Ryan Thompson wrote to SURBL Discussion list:
XBL is an excellent list of spam senders, by far the biggest catcher of spam senders in my regular RBLs, so it probably would be good as a header check for GetURI also. Ryan can we make this a feature request?
Sure. Now it's making sense. :-) Fortunately, adding header checks will be easy, because I'm already using the SpamAssassin engine.
OK, I've tried this, but it slows down the runs considerably, and my 2K test corpus had 54 RCVD_IN_XBL hits, but for some reason, *none* of those messages contained domains that were not already listed in SURBL. The run took 26 minutes, instead of the usual 2-3m for the 2K corpus.

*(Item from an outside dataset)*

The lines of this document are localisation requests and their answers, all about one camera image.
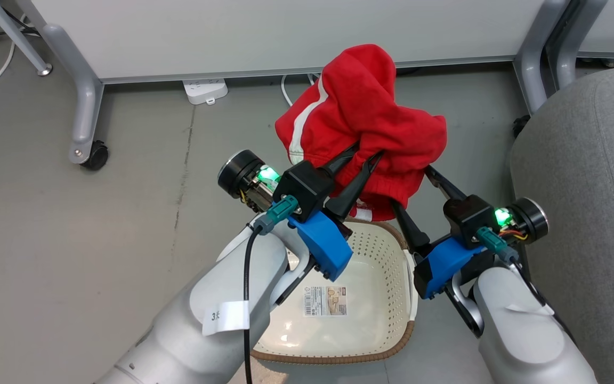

Then, I used the new --surbl=hostname option to only check against WS only (instead of the default multi), and found only 2/381 (0.5%) domains spamvertised by an XBL listed host.
Hmm. Then I fed the --surbl option a local "dummy" SURBL list containing only test entries, effectively disabling the SURBL filter in GetURI, and have 52/3130 (1.6%) domains whose message was RCVD_IN_XBL.
So, I think, given the low hit rate (especially in the usual case of only looking for new SURBL domains), and the tremendous amount of extra time required to do the XBL header/net test (the last run took 48 minutes, compared to ~16 minutes without the header tests), so I'm going to make GetURI default to *not* doing the header checks, and let people enable them with the new --header option.
With all of these new DNS tests, network delays are now definitely the bottleneck in GetURI. Soon (not for 1.6, maybe 1.7), I think I'm going to have to go to a forked or threaded model.
- Ryan